Wendler O, Tscholl D, Huang Q, Schäfers H J
Department of Thoracic and Cardiovascular Surgery, University Hospital Homburg, Homburg/Saar, Germany.
Eur J Cardiothorac Surg. 1999 Mar;15(3):247-50. doi: 10.1016/s1010-7940(99)00012-3.
The internal thoracic artery (ITA) is the ideal conduit for coronary artery bypass grafting (CABG). The skeletonization technique of this arterial conduit has been proposed to reduce chest wall trauma, increase graft length and facilitate construction of sequential anastomoses. Nevertheless, some surgeons decline this technique because of potentially increased trauma to the ITA with impairment of flow. In this investigation we compared the free flow of skeletonized with that of pedicled ITA grafts.
Two surgeons operated on 80 consecutive patients with coronary artery disease for elective CABG. In group I (n = 40), the left ITA was dissected using the skeletonization technique. In group II (n = 40), it was harvested as a pedicled graft. In 23 patients of group I both ITA's were dissected in skeletonized fashion for complete arterial revascularization. Diluted papaverine was instilled into the lumen of the ITA after distal transection of the vessel in both groups. Free flow of the ITA was registered before and 15 min after intraluminal application of diluted papaverine. Mean arterial pressure was maintained at 70 mmHg.
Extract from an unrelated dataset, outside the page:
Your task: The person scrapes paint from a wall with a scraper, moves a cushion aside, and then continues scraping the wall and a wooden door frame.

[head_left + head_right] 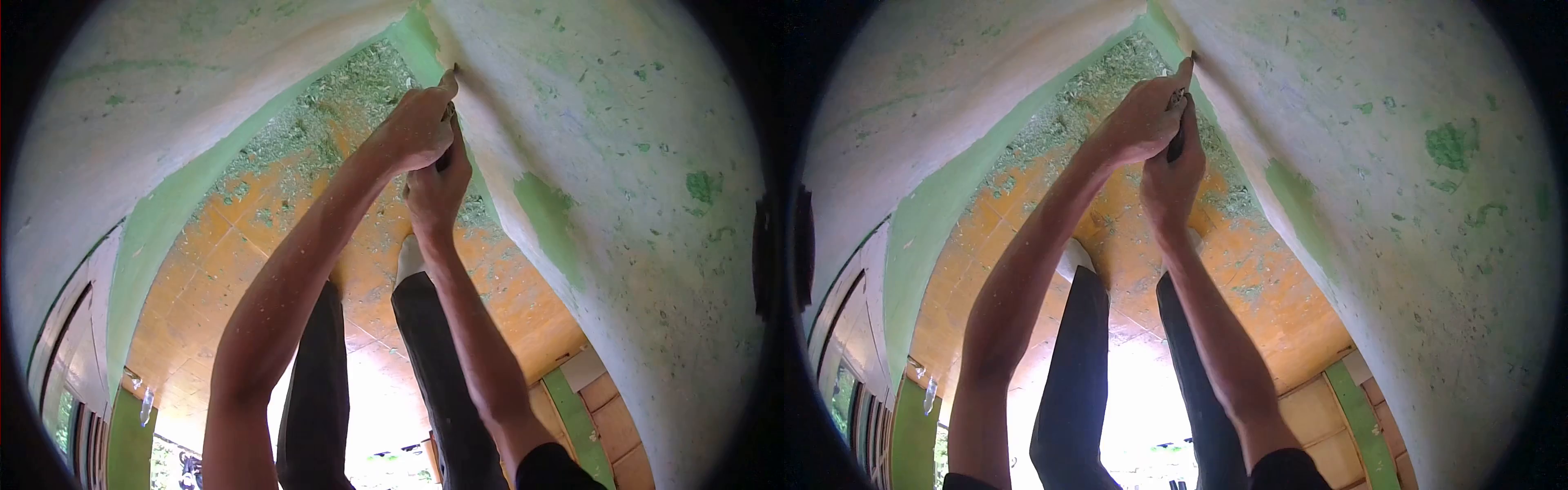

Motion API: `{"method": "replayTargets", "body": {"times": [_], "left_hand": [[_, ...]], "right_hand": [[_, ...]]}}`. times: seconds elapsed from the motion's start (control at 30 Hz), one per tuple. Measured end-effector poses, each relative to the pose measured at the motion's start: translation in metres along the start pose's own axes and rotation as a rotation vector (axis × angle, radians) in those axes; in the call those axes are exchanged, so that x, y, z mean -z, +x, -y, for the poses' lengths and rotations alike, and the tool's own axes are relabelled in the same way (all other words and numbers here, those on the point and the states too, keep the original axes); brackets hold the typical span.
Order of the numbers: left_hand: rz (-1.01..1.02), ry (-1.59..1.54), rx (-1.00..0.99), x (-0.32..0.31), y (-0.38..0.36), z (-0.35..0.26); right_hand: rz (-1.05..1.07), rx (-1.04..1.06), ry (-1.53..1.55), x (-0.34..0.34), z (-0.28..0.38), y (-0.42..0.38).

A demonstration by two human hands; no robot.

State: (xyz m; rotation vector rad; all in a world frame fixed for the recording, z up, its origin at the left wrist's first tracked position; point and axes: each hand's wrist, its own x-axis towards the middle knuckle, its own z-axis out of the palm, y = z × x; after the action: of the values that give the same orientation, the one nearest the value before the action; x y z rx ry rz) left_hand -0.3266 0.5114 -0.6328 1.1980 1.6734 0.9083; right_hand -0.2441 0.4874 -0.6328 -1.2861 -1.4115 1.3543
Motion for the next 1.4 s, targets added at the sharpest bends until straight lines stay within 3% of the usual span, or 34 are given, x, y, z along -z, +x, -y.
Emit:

Before the application of papaverine, free flow of skeletonized and pedicled ITA grafts was identical between the two groups. After treatment with papaverine maximum free flow was significantly higher in the skeletonized ITA's (group I 197.2 (+/-66.6) ml/min; group II 147.1 (+/-70.5) ml/min; P < 0.05). There was no significant difference between free flow after dilatation of the left and right ITA in group I (left 197.2 (+/-66.6) ml/min; right 198.9 (+/-61.8) ml/min).
Preparation of the ITA with the skeletonization technique results in significantly, higher free flow capacity than in pedicled grafts. This may increase the safety of arterial revascularization by reducing the risk of ITA hypoperfusion syndrome.
胸廓内动脉(ITA)是冠状动脉旁路移植术(CABG)的理想血管桥。有人提出对该动脉血管桥采用骨骼化技术以减少胸壁创伤、增加移植血管长度并便于构建序贯吻合。然而,一些外科医生拒绝采用该技术,因为这可能会增加对胸廓内动脉的创伤并影响血流。在本研究中,我们比较了骨骼化胸廓内动脉移植物与带蒂胸廓内动脉移植物的自由血流情况。
两位外科医生连续为80例择期行CABG的冠心病患者进行手术。在第一组(n = 40)中,采用骨骼化技术解剖左胸廓内动脉。在第二组(n = 40)中,将其作为带蒂移植物获取。在第一组的23例患者中,双侧胸廓内动脉均采用骨骼化方式解剖以实现完全动脉血运重建。两组在血管远端离断后均向胸廓内动脉腔内注入稀释的罂粟碱。在腔内应用稀释罂粟碱之前和之后15分钟记录胸廓内动脉的自由血流。平均动脉压维持在70 mmHg。
在应用罂粟碱之前,两组中骨骼化胸廓内动脉移植物与带蒂胸廓内动脉移植物的自由血流相同。用罂粟碱治疗后,骨骼化胸廓内动脉的最大自由血流明显更高(第一组197.2(±66.6)ml/分钟;第二组147.1(±70.5)ml/分钟;P < 0.05)。第一组中左、右胸廓内动脉扩张后的自由血流之间无显著差异(左197.2(±66.6)ml/分钟;右198.9(±61.8)ml/分钟)。
采用骨骼化技术制备胸廓内动脉可使自由血流能力显著高于带蒂移植物。这可能通过降低胸廓内动脉灌注不足综合征的风险来提高动脉血运重建的安全性。